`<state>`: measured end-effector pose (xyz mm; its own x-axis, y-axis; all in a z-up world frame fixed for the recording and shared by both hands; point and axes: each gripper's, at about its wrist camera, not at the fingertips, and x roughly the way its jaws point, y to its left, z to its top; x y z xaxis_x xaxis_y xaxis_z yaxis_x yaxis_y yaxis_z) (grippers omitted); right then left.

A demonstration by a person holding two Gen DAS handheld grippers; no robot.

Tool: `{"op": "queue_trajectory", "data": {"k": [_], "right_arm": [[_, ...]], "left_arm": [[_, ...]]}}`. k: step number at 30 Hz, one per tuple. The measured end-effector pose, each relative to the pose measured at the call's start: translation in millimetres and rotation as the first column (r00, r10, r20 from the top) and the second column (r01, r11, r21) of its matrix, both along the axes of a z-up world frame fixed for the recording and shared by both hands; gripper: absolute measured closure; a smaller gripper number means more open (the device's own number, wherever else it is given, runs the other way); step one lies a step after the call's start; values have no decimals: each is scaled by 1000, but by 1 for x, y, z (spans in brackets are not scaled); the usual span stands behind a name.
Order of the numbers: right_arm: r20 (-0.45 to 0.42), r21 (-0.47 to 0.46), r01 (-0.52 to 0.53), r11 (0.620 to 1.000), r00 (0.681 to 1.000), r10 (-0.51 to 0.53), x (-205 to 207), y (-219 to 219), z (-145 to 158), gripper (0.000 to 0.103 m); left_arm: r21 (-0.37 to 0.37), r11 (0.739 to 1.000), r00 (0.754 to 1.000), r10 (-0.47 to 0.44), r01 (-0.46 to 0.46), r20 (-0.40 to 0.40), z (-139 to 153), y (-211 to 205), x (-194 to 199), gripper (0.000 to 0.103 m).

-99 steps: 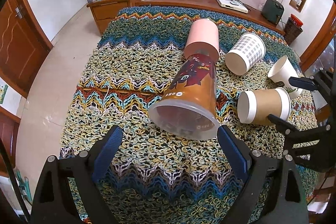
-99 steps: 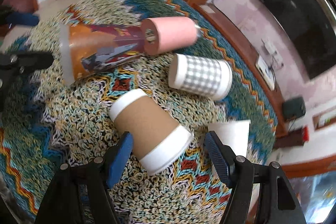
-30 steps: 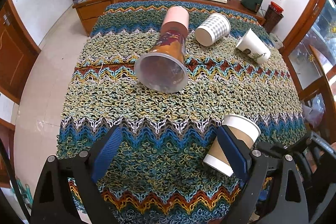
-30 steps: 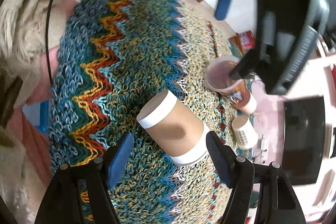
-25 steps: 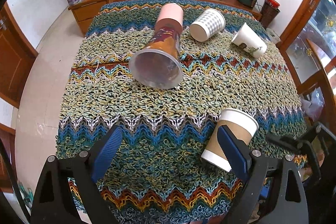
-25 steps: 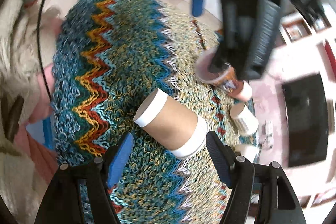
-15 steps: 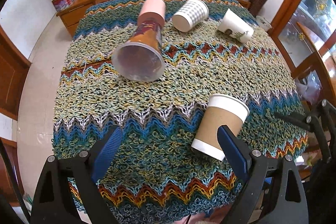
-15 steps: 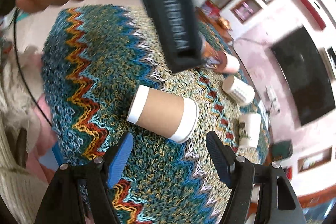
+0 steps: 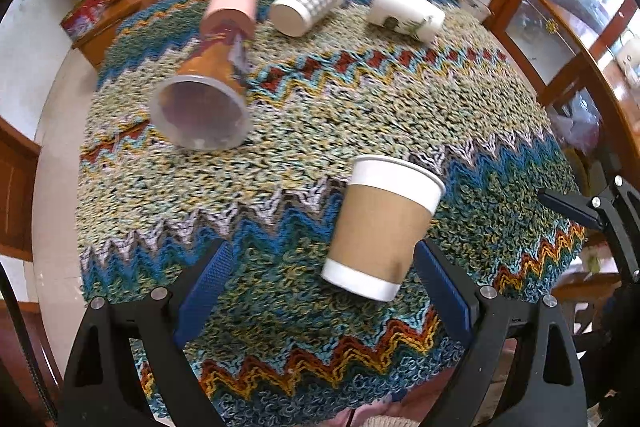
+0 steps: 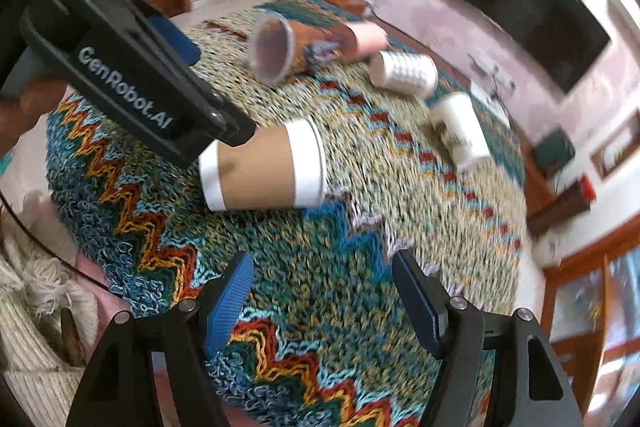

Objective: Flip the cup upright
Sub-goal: 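Rotate the held kraft cup with the left tool until its rim faces up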

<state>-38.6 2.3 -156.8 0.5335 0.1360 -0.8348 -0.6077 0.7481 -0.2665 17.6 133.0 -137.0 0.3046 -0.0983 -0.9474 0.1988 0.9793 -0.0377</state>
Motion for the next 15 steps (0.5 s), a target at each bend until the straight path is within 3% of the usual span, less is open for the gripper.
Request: {"op": "queue_trajectory", "data": {"k": [9,15], "right_arm": [[-118,152,237,960,968,-221,10,-27,-4,30],[-171,184,327,927,939,-298,19,-38,-9,30]], "left_arm": [[19,998,997,-60,61,-58,-16,-24,19,10],[53,991,988,-116,122,-99,-29,-40,26,10]]}}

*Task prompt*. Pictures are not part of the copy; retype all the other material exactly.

*Answer box*.
`<state>`: measured end-effector pose (xyz mm; its own x-axis, y-axis; all in a z-up world frame fixed for the recording and shared by both hands; point and axes: each gripper's, at about its wrist camera, not at the fingertips, and x roughly the way its jaws point, y to its left, z to its top; x y z xaxis_x xaxis_y xaxis_z yaxis_x yaxis_y yaxis_z) (grippers omitted); right then left.

A demonstration by a person holding two Gen DAS handheld grippers; no robot.

Tool: `{"op": "queue_trajectory", "data": {"k": [_], "right_arm": [[_, ...]], "left_arm": [[_, ...]]}}`. k: step number at 30 Hz, one per tuple. The measured end-effector pose, each relative to the pose measured at the call's start: translation in millimetres and rotation as the first column (r00, r10, r20 from the top) and the second column (r01, r11, r21) of its matrix, both along the axes of a z-up world frame fixed for the recording and shared by both hands; gripper: absolute measured closure; a smaller gripper number means more open (the device's own number, wherever else it is given, runs the other way); step one lies a step after the call's start; values have no decimals: each is scaled by 1000, but by 1 for x, y, z (spans in brackets are not scaled); the usual span stands behind a name.
Order of the numbers: right_arm: r20 (-0.45 to 0.42), r21 (-0.47 to 0.46), r01 (-0.52 to 0.53), r11 (0.620 to 1.000), r00 (0.681 to 1.000), r10 (-0.51 to 0.53), x (-205 to 207), y (-219 to 219), z (-145 to 158), gripper (0.000 to 0.103 m); left_arm: r21 (-0.37 to 0.37), r11 (0.739 to 1.000), r00 (0.754 to 1.000), r10 (-0.47 to 0.44), r01 (-0.46 to 0.46), r20 (-0.40 to 0.40), z (-139 to 153), y (-211 to 205), x (-194 to 199), gripper (0.000 to 0.103 m).

-99 steps: 
-99 steps: 
-30 steps: 
-30 steps: 
-25 steps: 
-25 steps: 
-15 steps: 
-15 steps: 
+0 steps: 
+0 steps: 

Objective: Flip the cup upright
Sub-goal: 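Rotate the held kraft cup with the left tool until its rim faces up
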
<state>-38.6 2.3 -156.8 0.5335 0.1360 -0.8348 -0.6077 0.7481 -0.2665 17.6 133.0 -137.0 0.3046 -0.0983 -0.9474 0.1988 0.9793 -0.0377</state>
Motion for the next 15 steps (0.5 s), a target at each bend until the straight path is within 3% of the usual span, less is open for the gripper.
Request: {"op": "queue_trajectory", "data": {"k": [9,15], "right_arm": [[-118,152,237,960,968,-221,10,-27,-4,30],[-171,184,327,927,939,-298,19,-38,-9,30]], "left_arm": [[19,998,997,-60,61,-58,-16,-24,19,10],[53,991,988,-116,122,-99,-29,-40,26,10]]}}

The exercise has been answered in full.